Make an exact copy of the whole listing, but leave its pictures out.

THE DATA Block Start

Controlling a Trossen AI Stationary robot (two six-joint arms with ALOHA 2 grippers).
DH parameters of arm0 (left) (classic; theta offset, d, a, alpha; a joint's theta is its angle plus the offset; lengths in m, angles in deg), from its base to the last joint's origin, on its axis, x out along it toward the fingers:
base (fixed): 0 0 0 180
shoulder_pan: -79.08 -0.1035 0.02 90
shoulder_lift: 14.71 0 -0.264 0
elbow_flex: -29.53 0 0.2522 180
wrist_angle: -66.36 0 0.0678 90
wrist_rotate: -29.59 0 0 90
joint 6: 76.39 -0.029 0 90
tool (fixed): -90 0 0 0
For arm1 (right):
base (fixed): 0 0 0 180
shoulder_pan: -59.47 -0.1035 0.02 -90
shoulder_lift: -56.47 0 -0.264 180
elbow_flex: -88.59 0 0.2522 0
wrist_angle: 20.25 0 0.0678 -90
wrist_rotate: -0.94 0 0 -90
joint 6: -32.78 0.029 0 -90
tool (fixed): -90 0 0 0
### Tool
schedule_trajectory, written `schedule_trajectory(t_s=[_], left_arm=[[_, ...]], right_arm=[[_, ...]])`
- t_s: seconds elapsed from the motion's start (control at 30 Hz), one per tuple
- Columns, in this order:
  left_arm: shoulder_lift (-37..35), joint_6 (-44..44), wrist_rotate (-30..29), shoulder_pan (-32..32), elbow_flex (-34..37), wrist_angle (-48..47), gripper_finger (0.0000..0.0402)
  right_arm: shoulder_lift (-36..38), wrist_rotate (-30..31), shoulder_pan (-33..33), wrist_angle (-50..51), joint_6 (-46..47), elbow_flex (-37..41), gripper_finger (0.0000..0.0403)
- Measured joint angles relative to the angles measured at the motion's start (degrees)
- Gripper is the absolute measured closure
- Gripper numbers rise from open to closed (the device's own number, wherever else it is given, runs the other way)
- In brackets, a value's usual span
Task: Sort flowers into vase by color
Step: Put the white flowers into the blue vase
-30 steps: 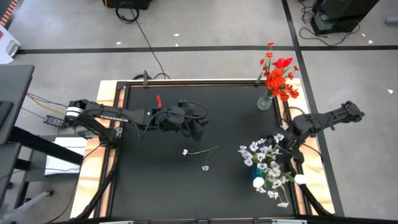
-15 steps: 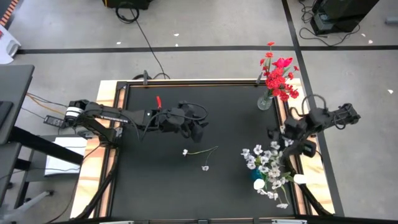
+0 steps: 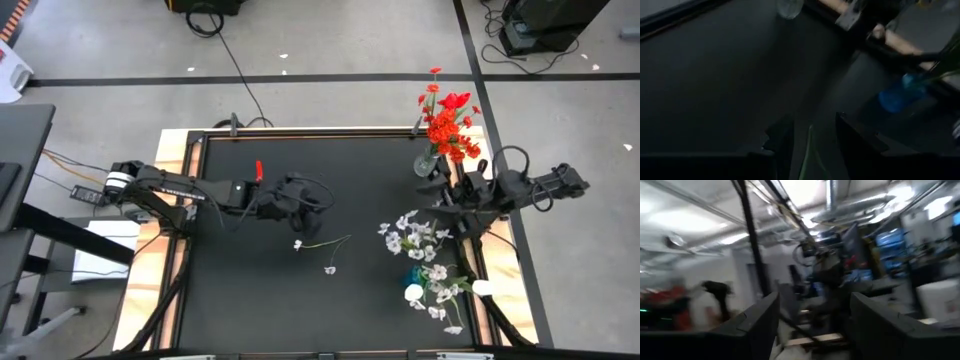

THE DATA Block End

• [EXERCISE SOLUTION]
Controlling a Trossen AI Stationary robot (two six-joint arms with ALOHA 2 grippers).
DH parameters of arm0 (left) (classic; theta offset, d, a, alpha; a joint's theta is its angle plus the offset; lengths in m, angles in deg), from its base to the last joint's origin, on its axis, x out along it toward the fingers:
base (fixed): 0 0 0 180
shoulder_pan: -79.08 -0.1035 0.02 90
shoulder_lift: 14.71 0 -0.264 0
elbow_flex: -29.53 0 0.2522 180
wrist_angle: -66.36 0 0.0678 90
wrist_rotate: -29.59 0 0 90
joint 6: 76.39 -0.029 0 90
tool (fixed): -90 0 0 0
For arm1 (right):
base (fixed): 0 0 0 180
shoulder_pan: -59.47 -0.1035 0.02 -90
shoulder_lift: -56.47 0 -0.264 180
elbow_flex: -88.59 0 0.2522 0
wrist_angle: 20.25 0 0.0678 -90
wrist_rotate: -0.94 0 0 -90
joint 6: -32.78 0.029 0 -90
tool (fixed): -90 0 0 0
### Tool
schedule_trajectory, written `schedule_trajectory(t_s=[_], left_arm=[[_, ...]], right_arm=[[_, ...]])`
- t_s: seconds elapsed from the motion's start (control at 30 Hz), one per tuple
- Columns, in this order:
  left_arm: shoulder_lift (-37..35), joint_6 (-44..44), wrist_rotate (-30..29), shoulder_pan (-32..32), elbow_flex (-34..37), wrist_angle (-48..47), gripper_finger (0.0000..0.0402)
  right_arm: shoulder_lift (-36..38), wrist_rotate (-30..31), shoulder_pan (-33..33), wrist_angle (-50..51), joint_6 (-46..47), elbow_flex (-37..41), gripper_finger (0.0000..0.0403)
- Measured joint angles relative to the angles measured at the motion's start (degrees)
- Gripper is the absolute measured closure
- Gripper numbers rise from open to closed (the device's own number, wherever else it is given, runs the other way)
- In brackets, a value's usual span
Task: Sort flowers into vase by color
Step: Put the white flowers into the blue vase
-30 steps: 
-15 steps: 
+0 steps: 

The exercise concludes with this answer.